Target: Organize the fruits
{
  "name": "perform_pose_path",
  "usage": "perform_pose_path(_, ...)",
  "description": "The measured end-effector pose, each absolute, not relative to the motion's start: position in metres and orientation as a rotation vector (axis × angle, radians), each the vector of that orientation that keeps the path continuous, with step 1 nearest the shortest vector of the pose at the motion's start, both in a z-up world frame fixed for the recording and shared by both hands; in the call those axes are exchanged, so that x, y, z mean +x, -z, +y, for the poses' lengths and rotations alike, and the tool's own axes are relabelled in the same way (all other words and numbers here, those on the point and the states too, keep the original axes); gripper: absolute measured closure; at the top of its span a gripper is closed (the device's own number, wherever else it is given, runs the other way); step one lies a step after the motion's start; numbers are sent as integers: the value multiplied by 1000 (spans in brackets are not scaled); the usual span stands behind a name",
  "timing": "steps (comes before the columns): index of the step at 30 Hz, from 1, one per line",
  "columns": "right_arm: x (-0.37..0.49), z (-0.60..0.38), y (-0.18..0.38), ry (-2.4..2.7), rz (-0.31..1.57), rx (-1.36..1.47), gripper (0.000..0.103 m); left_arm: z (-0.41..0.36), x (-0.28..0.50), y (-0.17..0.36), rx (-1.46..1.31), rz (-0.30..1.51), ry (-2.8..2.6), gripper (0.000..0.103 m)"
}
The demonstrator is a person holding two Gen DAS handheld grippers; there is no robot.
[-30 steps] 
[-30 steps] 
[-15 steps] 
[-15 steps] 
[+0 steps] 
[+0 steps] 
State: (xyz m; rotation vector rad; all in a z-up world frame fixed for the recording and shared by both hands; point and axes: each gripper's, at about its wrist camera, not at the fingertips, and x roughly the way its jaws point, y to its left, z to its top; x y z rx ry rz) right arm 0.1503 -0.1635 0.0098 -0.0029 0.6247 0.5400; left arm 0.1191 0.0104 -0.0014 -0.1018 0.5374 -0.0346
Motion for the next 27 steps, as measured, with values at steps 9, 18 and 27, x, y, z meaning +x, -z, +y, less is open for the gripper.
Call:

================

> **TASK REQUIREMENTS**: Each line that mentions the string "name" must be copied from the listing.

> **EXPECTED ANSWER**:
  "name": "perform_pose_path",
  "description": "The measured end-effector pose, each absolute, not relative to the motion's start: position in metres and orientation as a rotation vector (axis × angle, radians), each the vector of that orientation that keeps the path continuous, with step 1 nearest the shortest vector of the pose at the motion's start, both in a z-up world frame fixed for the recording and shared by both hands; in the call those axes are exchanged, so that x, y, z mean +x, -z, +y, for the poses' lengths and rotations alike, and the tool's own axes are relabelled in the same way (all other words and numbers here, those on the point and the states too, keep the original axes); gripper: absolute measured closure; at the top of its span a gripper is closed (the device's own number, wherever else it is given, runs the other way); step one lies a step after the motion's start; numbers are sent as integers: the value multiplied by 1000 (spans in brackets are not scaled); the usual span stands behind a name",

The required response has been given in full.